Problem details: Each line below must be transcribed exactly, and no picture may appear in the transcription.

BEGIN Source records

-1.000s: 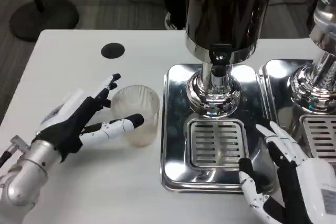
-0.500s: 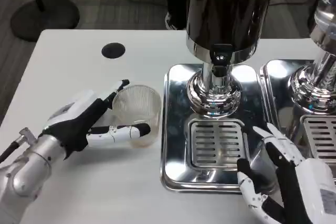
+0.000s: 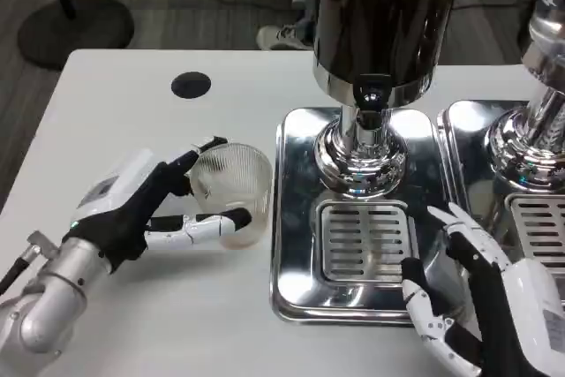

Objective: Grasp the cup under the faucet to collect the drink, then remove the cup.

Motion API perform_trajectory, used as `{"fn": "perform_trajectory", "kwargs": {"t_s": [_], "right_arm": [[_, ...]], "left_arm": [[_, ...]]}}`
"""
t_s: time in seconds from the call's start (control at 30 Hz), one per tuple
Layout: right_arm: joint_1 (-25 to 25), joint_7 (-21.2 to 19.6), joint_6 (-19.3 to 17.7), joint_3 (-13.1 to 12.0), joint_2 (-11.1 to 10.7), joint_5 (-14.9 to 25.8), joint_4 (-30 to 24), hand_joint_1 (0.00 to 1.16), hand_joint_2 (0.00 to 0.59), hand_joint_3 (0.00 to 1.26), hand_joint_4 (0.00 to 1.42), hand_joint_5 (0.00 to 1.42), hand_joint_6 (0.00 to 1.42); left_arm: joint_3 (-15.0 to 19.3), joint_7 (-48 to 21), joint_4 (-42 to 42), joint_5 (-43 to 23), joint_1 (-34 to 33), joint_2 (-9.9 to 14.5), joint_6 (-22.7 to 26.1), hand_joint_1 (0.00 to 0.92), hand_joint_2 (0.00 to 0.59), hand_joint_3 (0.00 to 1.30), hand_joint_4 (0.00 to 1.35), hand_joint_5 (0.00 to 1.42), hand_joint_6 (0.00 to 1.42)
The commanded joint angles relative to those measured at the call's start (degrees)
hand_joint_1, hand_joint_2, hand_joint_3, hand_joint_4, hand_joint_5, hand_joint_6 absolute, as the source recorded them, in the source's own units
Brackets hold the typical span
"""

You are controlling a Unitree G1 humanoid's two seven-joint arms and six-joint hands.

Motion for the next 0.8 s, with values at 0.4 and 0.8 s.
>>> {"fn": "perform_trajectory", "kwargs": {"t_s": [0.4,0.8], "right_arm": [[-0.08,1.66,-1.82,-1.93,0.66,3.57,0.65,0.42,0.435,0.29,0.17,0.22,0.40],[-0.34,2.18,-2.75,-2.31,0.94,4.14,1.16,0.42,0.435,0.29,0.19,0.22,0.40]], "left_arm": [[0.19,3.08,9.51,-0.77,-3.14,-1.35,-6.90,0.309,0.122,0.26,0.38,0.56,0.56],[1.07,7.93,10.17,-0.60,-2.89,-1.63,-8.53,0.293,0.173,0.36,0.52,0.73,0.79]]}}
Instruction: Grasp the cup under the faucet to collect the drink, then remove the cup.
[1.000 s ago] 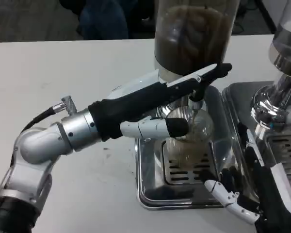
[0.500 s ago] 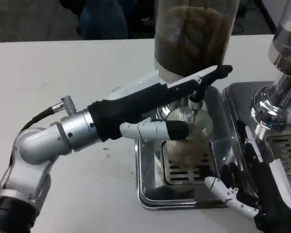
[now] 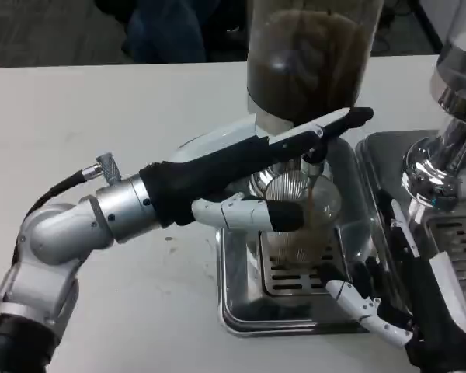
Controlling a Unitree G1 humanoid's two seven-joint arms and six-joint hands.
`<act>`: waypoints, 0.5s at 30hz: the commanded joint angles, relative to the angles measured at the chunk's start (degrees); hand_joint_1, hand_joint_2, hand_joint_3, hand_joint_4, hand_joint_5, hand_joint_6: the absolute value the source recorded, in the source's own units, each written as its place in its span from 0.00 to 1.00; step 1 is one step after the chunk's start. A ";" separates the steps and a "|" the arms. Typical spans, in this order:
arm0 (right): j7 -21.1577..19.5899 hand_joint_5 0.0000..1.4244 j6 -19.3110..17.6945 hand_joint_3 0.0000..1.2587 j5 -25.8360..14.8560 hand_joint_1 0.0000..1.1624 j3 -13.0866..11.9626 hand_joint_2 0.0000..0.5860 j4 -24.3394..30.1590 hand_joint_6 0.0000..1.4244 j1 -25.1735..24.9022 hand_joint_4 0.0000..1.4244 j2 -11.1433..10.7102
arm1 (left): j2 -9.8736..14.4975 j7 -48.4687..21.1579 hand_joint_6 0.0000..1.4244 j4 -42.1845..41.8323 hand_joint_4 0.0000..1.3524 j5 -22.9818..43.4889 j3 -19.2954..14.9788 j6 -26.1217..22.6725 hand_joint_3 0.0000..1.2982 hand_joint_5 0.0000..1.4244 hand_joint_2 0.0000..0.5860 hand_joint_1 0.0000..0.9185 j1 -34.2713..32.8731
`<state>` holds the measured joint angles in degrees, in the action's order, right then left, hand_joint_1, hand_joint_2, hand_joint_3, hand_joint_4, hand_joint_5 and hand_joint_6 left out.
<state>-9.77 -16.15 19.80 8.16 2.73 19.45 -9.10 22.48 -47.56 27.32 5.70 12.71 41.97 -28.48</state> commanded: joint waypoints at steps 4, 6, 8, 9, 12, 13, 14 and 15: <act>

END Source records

Exercise answer:
-1.000s: 
-0.500s: 
+0.000s: 

Objective: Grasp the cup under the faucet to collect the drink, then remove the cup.

Motion API perform_trajectory, used as `{"fn": "perform_trajectory", "kwargs": {"t_s": [_], "right_arm": [[_, ...]], "left_arm": [[_, ...]]}}`
"""
t_s: time in seconds from the call's start (control at 30 Hz), one per tuple
Layout: right_arm: joint_1 (-25 to 25), joint_7 (-21.2 to 19.6), joint_6 (-19.3 to 17.7), joint_3 (-13.1 to 12.0), joint_2 (-11.1 to 10.7), joint_5 (-14.9 to 25.8), joint_4 (-30 to 24), hand_joint_1 (0.00 to 1.16), hand_joint_2 (0.00 to 0.59), hand_joint_3 (0.00 to 1.26), hand_joint_4 (0.00 to 1.42), hand_joint_5 (0.00 to 1.42), hand_joint_6 (0.00 to 1.42); left_arm: joint_3 (-15.0 to 19.3), joint_7 (-48 to 21), joint_4 (-42 to 42), joint_5 (-43 to 23), joint_1 (-34 to 33), joint_2 (-9.9 to 14.5), joint_6 (-22.7 to 26.1), hand_joint_1 (0.00 to 0.92), hand_joint_2 (0.00 to 0.59), hand_joint_3 (0.00 to 1.30), hand_joint_4 (0.00 to 1.35), hand_joint_5 (0.00 to 1.42), hand_joint_6 (0.00 to 1.42)
The commanded joint angles relative to those measured at the call's start (degrees)
hand_joint_1, hand_joint_2, hand_joint_3, hand_joint_4, hand_joint_5, hand_joint_6 absolute, as the source recorded them, in the source's own units
Brackets hold the typical span
"""

You are controlling a Unitree G1 humanoid's two seven-joint arms and six-joint hands.

Motion for the next 0.8 s, with values at 0.4 and 0.8 s.
>>> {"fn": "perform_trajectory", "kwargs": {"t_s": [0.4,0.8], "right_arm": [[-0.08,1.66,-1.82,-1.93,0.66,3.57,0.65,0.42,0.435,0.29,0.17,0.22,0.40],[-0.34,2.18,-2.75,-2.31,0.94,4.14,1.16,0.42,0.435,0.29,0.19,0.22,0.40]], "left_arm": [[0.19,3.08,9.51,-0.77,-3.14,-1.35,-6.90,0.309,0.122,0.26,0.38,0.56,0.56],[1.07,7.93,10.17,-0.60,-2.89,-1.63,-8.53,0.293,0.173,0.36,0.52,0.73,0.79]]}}
Instruction: Grasp the cup under the faucet to collect the drink, then remove the cup.
[1.000 s ago] 
[0.500 s ago] 
[now] 
Controlling a Unitree G1 humanoid's two seven-joint arms and six-joint hands.
`<act>`: waypoints, 0.5s at 30hz: the commanded joint angles, relative to the angles measured at the chunk's start (degrees); hand_joint_1, hand_joint_2, hand_joint_3, hand_joint_4, hand_joint_5, hand_joint_6: the absolute value the source recorded, in the source's own units, each written as its place in its span from 0.00 to 1.00; step 1 is one step after the chunk's start. A ";" separates the steps and a "|" the arms. Typical spans, in this order:
arm0 (right): j7 -21.1577..19.5899 hand_joint_5 0.0000..1.4244 j6 -19.3110..17.6945 hand_joint_3 0.0000..1.2587 j5 -25.8360..14.8560 hand_joint_1 0.0000..1.1624 j3 -13.0866..11.9626 hand_joint_2 0.0000..0.5860 j4 -24.3394..30.1590 hand_joint_6 0.0000..1.4244 j1 -25.1735..24.9022 hand_joint_4 0.0000..1.4244 j2 -11.1433..10.7102
arm1 (left): j2 -9.8736..14.4975 j7 -48.4687..21.1579 hand_joint_6 0.0000..1.4244 j4 -42.1845..41.8323 hand_joint_4 0.0000..1.3524 j5 -22.9818..43.4889 j3 -19.2954..14.9788 j6 -26.1217..22.6725 hand_joint_3 0.0000..1.2982 hand_joint_5 0.0000..1.4244 hand_joint_2 0.0000..0.5860 hand_joint_1 0.0000..0.9185 j1 -34.2713..32.8731
`<state>` holds the measured joint angles in degrees, in the action's order, right then left, hand_joint_1, hand_joint_2, hand_joint_3, hand_joint_4, hand_joint_5 and hand_joint_6 left out.
<state>-9.77 -16.15 19.80 8.16 2.73 19.45 -9.10 22.48 -47.56 27.32 5.70 12.71 41.97 -28.48</state> commanded: joint waypoints at steps 4, 6, 8, 9, 12, 13, 14 and 15: <act>

This answer is complete as it stands.